司徒老祖跟着说:“蔬菜是城外寻的,这里没有人种菜,邪修不种菜,邪修只种人。”

欧阳老祖终于抬起头,腰还在疼,脸还在皱:“不吃下一顿不知道什么时候。你看着办。”

我看了看碗里的菜,又看了看八个老祖。

八张脸,写着同一句话:爱吃不吃,不吃拉倒。

我沉默了一会儿。

突然想起当初来修仙界时,啃过草根、捋过野果,客栈门边还讨过饭。

那时候别说肉了,连馒头都是硬的

而现在……现在吃惯了炎川的红烧肉,嘴早就养刁了。

嘴刁了,人就矫情了。

人矫情了,就麻烦了。

“……那还是吃吧。”

我端起碗,继续扒。

扒了两口饭,又夹了一筷子菜,咽下去。

咸就咸吧,总比饿着强。

肉柴就柴吧,总比啃草根强。

吃完饭,擦擦嘴,看着他们:“我要泡药浴了。”

叶霄皱眉:“什么药浴?”

我说:“就是六师兄给我调的药浴。灵兽用的,我也可以用。强身健体的,泡完浑身舒坦的。”

他们沉默了好一会儿。

八个人,八张脸,写着同一个字:烦。

然后叶霄说:“没有。”

我不乐意了,从椅子上跳上桌:

“那也要泡。不泡我怎么变强?”

“万一你们布不成阵,还不是要夺舍我!”

“我不变强你们怎么夺舍?夺不了舍你们怎么飞升?”

“飞不了升你们怎么办?总不能一辈子待在这里吧?”

他们又沉默了。

然后叶霄又说:“没有就是没有,邪修不泡药浴,邪修泡的是血。”

我不同意:“那你们想办法呀!你们不是大乘期吗?大乘期连个药浴都搞不定?说出去不怕人笑话?”

又是一阵沉默。

最终。

他们妥协了。

不是被我说服的,是被我吵服的。

叶霄让人去打水。

手下说没有木桶。

叶霄说:“做。
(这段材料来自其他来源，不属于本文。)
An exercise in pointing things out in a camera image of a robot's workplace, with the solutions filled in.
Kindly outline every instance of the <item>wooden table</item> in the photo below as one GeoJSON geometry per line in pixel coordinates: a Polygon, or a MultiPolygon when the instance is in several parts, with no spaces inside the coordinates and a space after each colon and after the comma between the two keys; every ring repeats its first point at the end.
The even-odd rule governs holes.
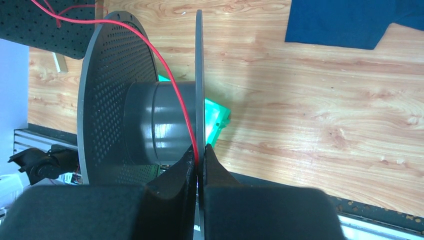
{"type": "MultiPolygon", "coordinates": [[[[392,24],[375,50],[284,43],[290,0],[106,0],[194,79],[203,10],[206,96],[232,110],[227,170],[424,216],[424,33],[392,24]]],[[[29,121],[76,133],[81,60],[30,50],[29,121]]],[[[159,66],[159,73],[166,75],[159,66]]]]}

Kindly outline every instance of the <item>spool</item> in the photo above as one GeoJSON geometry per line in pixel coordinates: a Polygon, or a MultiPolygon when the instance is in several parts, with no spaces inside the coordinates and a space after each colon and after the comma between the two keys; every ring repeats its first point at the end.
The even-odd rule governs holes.
{"type": "MultiPolygon", "coordinates": [[[[202,160],[205,150],[203,33],[196,19],[195,81],[178,82],[202,160]]],[[[147,37],[129,12],[120,21],[147,37]]],[[[133,32],[113,24],[94,31],[82,64],[77,139],[85,184],[145,184],[158,165],[172,165],[191,145],[184,115],[170,82],[158,82],[152,51],[133,32]]]]}

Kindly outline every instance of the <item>green object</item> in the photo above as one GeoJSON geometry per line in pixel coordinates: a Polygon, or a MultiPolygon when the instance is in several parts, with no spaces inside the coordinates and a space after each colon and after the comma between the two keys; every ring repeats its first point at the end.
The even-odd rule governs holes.
{"type": "MultiPolygon", "coordinates": [[[[168,78],[159,75],[160,82],[169,81],[168,78]]],[[[213,102],[207,98],[204,99],[204,121],[206,144],[215,146],[221,130],[230,123],[231,110],[213,102]]]]}

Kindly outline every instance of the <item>black perforated pad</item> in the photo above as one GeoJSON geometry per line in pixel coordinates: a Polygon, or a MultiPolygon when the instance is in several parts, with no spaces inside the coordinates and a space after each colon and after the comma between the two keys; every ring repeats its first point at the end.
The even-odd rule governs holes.
{"type": "MultiPolygon", "coordinates": [[[[146,36],[128,12],[110,13],[146,36]]],[[[144,184],[158,165],[134,165],[124,142],[126,94],[134,82],[158,80],[149,47],[134,33],[112,24],[99,25],[82,64],[78,95],[78,149],[81,173],[89,184],[144,184]]]]}
{"type": "MultiPolygon", "coordinates": [[[[47,8],[43,0],[38,2],[47,8]]],[[[95,4],[95,0],[48,0],[58,14],[74,5],[95,4]]],[[[64,17],[79,20],[95,18],[94,7],[74,8],[64,17]]],[[[82,59],[94,31],[93,24],[76,24],[56,20],[30,0],[0,0],[0,38],[19,44],[82,59]]]]}

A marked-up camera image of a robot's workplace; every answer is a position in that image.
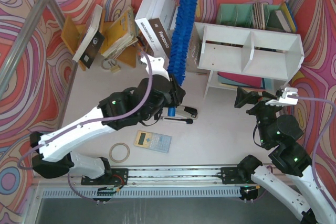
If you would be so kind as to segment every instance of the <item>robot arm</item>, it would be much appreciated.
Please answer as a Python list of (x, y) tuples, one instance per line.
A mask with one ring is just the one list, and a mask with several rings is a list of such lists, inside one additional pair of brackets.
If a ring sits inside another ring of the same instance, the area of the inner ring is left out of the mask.
[(30, 135), (31, 147), (42, 145), (37, 150), (38, 155), (32, 158), (33, 169), (37, 173), (44, 178), (56, 178), (70, 172), (103, 180), (102, 183), (105, 183), (104, 177), (111, 177), (108, 160), (103, 157), (87, 157), (72, 150), (102, 134), (112, 133), (139, 122), (143, 123), (152, 116), (156, 118), (163, 107), (178, 106), (182, 103), (185, 91), (176, 83), (174, 76), (169, 75), (163, 68), (164, 60), (148, 57), (153, 73), (151, 92), (144, 105), (133, 114), (113, 121), (95, 121), (100, 118), (121, 116), (134, 109), (145, 96), (148, 78), (143, 79), (137, 88), (127, 88), (122, 92), (111, 94), (88, 114), (55, 132), (48, 134), (35, 132)]
[[(252, 155), (245, 157), (238, 164), (238, 174), (245, 182), (253, 181), (263, 186), (286, 205), (301, 223), (334, 224), (336, 213), (313, 179), (311, 158), (296, 142), (303, 135), (303, 131), (292, 115), (281, 115), (278, 118), (276, 116), (276, 112), (281, 110), (282, 106), (297, 103), (297, 99), (290, 98), (289, 95), (297, 95), (297, 89), (285, 88), (273, 96), (267, 92), (248, 93), (238, 88), (235, 107), (241, 108), (246, 103), (255, 105), (246, 113), (257, 118), (261, 147), (266, 150), (276, 147), (269, 154), (272, 163), (294, 182), (302, 195), (270, 173)], [(322, 181), (319, 178), (318, 180), (335, 206), (336, 202)]]

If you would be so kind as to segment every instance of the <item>white shelf divider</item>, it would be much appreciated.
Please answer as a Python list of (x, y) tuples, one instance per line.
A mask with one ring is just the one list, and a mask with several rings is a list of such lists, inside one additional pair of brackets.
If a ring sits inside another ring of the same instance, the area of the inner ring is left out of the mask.
[(206, 93), (209, 87), (226, 88), (214, 80), (217, 71), (271, 79), (277, 89), (279, 84), (288, 84), (305, 58), (297, 34), (205, 23), (195, 26), (203, 38), (198, 67), (210, 70)]
[(251, 31), (248, 35), (245, 44), (243, 45), (242, 53), (241, 53), (241, 69), (244, 72), (251, 64), (254, 55), (254, 35)]

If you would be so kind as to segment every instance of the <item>white floor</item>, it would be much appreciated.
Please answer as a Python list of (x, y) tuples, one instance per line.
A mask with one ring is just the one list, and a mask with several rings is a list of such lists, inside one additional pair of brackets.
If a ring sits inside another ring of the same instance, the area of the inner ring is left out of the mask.
[[(148, 76), (143, 65), (135, 69), (121, 65), (121, 71), (112, 74), (100, 67), (101, 59), (96, 59), (85, 72), (78, 68), (63, 126), (86, 114), (111, 93), (137, 87), (141, 79)], [(236, 92), (223, 89), (210, 88), (204, 100), (206, 81), (207, 76), (186, 73), (182, 85), (186, 91), (183, 105), (198, 109), (199, 117), (192, 125), (163, 121), (150, 127), (138, 124), (91, 140), (76, 151), (92, 157), (108, 158), (113, 144), (126, 143), (131, 150), (129, 158), (120, 164), (110, 160), (113, 166), (228, 165), (239, 163), (248, 154), (253, 154), (263, 163), (270, 163), (270, 151), (253, 143), (256, 118), (245, 113), (251, 105), (235, 109)], [(135, 147), (138, 130), (172, 136), (169, 153)], [(126, 149), (122, 146), (113, 151), (115, 159), (123, 159), (125, 154)]]

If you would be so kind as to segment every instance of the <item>purple cable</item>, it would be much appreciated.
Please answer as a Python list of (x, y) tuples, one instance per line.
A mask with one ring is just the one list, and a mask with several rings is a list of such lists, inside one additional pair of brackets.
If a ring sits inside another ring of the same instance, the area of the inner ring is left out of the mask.
[(331, 208), (334, 210), (334, 212), (336, 213), (336, 207), (333, 205), (333, 203), (331, 202), (331, 200), (329, 199), (329, 197), (326, 195), (326, 193), (324, 192), (324, 190), (321, 189), (321, 184), (319, 182), (319, 180), (317, 179), (317, 174), (316, 174), (316, 151), (317, 148), (319, 147), (320, 141), (324, 135), (324, 133), (326, 132), (327, 128), (329, 127), (329, 125), (331, 124), (332, 120), (334, 119), (335, 115), (336, 115), (336, 105), (326, 99), (322, 99), (322, 98), (311, 98), (311, 97), (297, 97), (295, 95), (289, 95), (289, 98), (296, 98), (299, 100), (307, 100), (307, 101), (315, 101), (315, 102), (325, 102), (328, 103), (332, 106), (332, 112), (331, 112), (331, 116), (328, 119), (327, 123), (325, 124), (325, 126), (323, 127), (321, 133), (319, 134), (315, 145), (314, 145), (314, 149), (313, 149), (313, 154), (312, 154), (312, 172), (313, 172), (313, 178), (318, 186), (318, 188), (320, 189), (321, 193), (323, 194), (323, 196), (325, 197), (325, 199), (327, 200), (327, 202), (329, 203), (329, 205), (331, 206)]
[(77, 192), (76, 191), (76, 189), (72, 186), (72, 184), (71, 184), (71, 181), (70, 181), (70, 174), (68, 173), (68, 184), (69, 184), (69, 187), (70, 187), (70, 189), (78, 196), (78, 197), (81, 197), (82, 199), (86, 199), (86, 200), (88, 200), (88, 201), (90, 201), (90, 202), (94, 202), (94, 203), (96, 203), (97, 205), (99, 205), (99, 204), (111, 204), (111, 203), (120, 203), (120, 201), (118, 201), (118, 202), (116, 202), (116, 201), (111, 201), (111, 200), (109, 200), (109, 201), (98, 201), (98, 200), (94, 200), (94, 199), (91, 199), (91, 198), (88, 198), (88, 197), (86, 197), (86, 196), (84, 196), (84, 195), (82, 195), (82, 194), (80, 194), (79, 192)]
[[(134, 114), (136, 111), (139, 110), (139, 108), (141, 108), (142, 105), (144, 105), (144, 103), (146, 102), (150, 92), (151, 92), (151, 89), (152, 89), (152, 83), (153, 83), (153, 71), (152, 71), (152, 66), (150, 64), (150, 60), (149, 60), (149, 57), (146, 53), (144, 52), (141, 52), (141, 55), (144, 56), (147, 60), (147, 65), (148, 65), (148, 74), (149, 74), (149, 80), (148, 80), (148, 86), (147, 86), (147, 89), (146, 89), (146, 92), (145, 92), (145, 95), (143, 96), (141, 102), (139, 102), (139, 104), (131, 111), (127, 112), (126, 114), (124, 115), (118, 115), (118, 116), (112, 116), (110, 118), (96, 118), (96, 119), (90, 119), (90, 120), (87, 120), (87, 121), (84, 121), (84, 122), (81, 122), (79, 123), (79, 125), (83, 126), (85, 124), (88, 124), (88, 123), (94, 123), (94, 122), (104, 122), (104, 121), (113, 121), (113, 120), (119, 120), (119, 119), (123, 119), (123, 118), (126, 118), (127, 116), (129, 115), (132, 115)], [(52, 137), (51, 139), (47, 140), (45, 144), (49, 144), (51, 143), (52, 141), (54, 141), (56, 138), (74, 130), (77, 128), (77, 125), (74, 125), (68, 129), (66, 129), (65, 131), (63, 132), (60, 132), (59, 134), (55, 135), (54, 137)], [(31, 153), (33, 153), (34, 151), (36, 151), (37, 149), (41, 148), (43, 145), (37, 145), (35, 146), (34, 148), (30, 149), (27, 153), (25, 153), (24, 155), (22, 155), (22, 157), (18, 160), (17, 162), (17, 167), (22, 169), (22, 170), (31, 170), (32, 168), (31, 167), (25, 167), (25, 166), (22, 166), (21, 165), (21, 162), (27, 158)]]

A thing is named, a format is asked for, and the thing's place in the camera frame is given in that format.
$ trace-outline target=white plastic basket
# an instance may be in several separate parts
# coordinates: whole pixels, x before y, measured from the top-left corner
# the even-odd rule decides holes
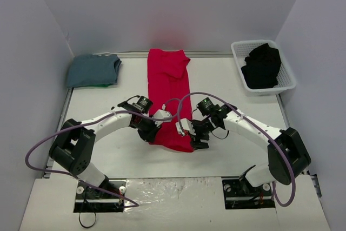
[[[276,77],[278,85],[270,89],[250,89],[245,81],[244,75],[242,73],[241,67],[246,65],[245,58],[249,56],[249,53],[260,45],[268,43],[270,47],[276,48],[279,50],[281,67],[280,71]],[[237,64],[238,71],[244,87],[249,96],[259,96],[259,95],[275,95],[279,94],[287,89],[293,89],[296,86],[296,80],[292,73],[291,68],[289,67],[285,56],[282,51],[276,45],[274,41],[271,40],[253,40],[253,41],[240,41],[235,42],[231,45],[234,60]]]

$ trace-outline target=folded red fabric
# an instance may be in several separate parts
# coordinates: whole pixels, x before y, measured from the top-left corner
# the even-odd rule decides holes
[[[148,56],[148,91],[149,99],[153,101],[150,114],[154,114],[169,99],[177,97],[181,99],[190,93],[189,75],[186,69],[190,58],[186,57],[183,50],[163,51],[151,49]],[[166,110],[175,115],[178,110],[178,101],[170,102]],[[192,118],[192,107],[190,97],[183,101],[181,118]],[[190,136],[178,134],[175,123],[177,118],[171,122],[163,123],[162,128],[156,134],[153,144],[160,144],[167,148],[192,152],[194,151],[190,142]]]

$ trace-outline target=black cloth
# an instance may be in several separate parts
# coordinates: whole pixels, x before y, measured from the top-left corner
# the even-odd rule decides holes
[[[252,50],[245,58],[242,72],[250,89],[268,89],[277,85],[281,60],[279,50],[269,47],[268,43]]]

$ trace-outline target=white table
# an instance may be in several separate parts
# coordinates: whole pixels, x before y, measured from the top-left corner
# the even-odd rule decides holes
[[[215,94],[255,119],[285,128],[276,96],[245,96],[232,58],[193,58],[188,72],[191,91]],[[66,118],[93,118],[130,96],[147,94],[147,60],[123,59],[118,85],[74,90]],[[202,99],[193,96],[192,105]],[[129,128],[100,140],[93,163],[110,178],[128,179],[127,196],[141,206],[98,214],[92,230],[329,230],[309,176],[297,178],[296,200],[288,208],[225,210],[220,177],[238,176],[268,158],[260,147],[234,133],[226,140],[211,138],[209,146],[178,153],[150,146]],[[72,212],[76,187],[75,180],[62,175],[36,180],[21,231],[83,230],[78,214]],[[277,189],[286,200],[290,187]],[[93,217],[85,213],[82,220],[87,224]]]

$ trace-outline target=gray wall
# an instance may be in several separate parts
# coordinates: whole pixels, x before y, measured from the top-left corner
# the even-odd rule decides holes
[[[0,0],[1,230],[17,230],[38,175],[26,152],[56,130],[66,95],[68,45],[44,0]],[[44,166],[48,146],[31,162]]]
[[[275,39],[295,0],[45,0],[75,54]]]
[[[331,229],[345,230],[346,0],[297,0],[276,41],[298,81],[282,95],[289,120],[309,149]]]
”

手下又说没有木头。

三个魔界老祖叹了一口气。

然后墨家老祖从储物袋里掏出一根木头,紫檀的,上面还有香味。

嵩家老祖从储物袋里掏出一把刨子,锃亮锃亮的,还带着符文。

孙家老祖从储物袋里掏出一卷尺子,金线的,上面刻着刻度。

一个刨木头。

一个量尺寸。

一个钉钉子。

三个大乘期的老祖,干起了木匠活。

画面诡异得不像真的。

但真的做出来一个木桶。

木桶很丑,歪歪扭扭的,桶口是椭圆的,桶底是方的。

但至少能装水。

水烧好了,倒进木桶里,热气腾腾,雾气弥漫。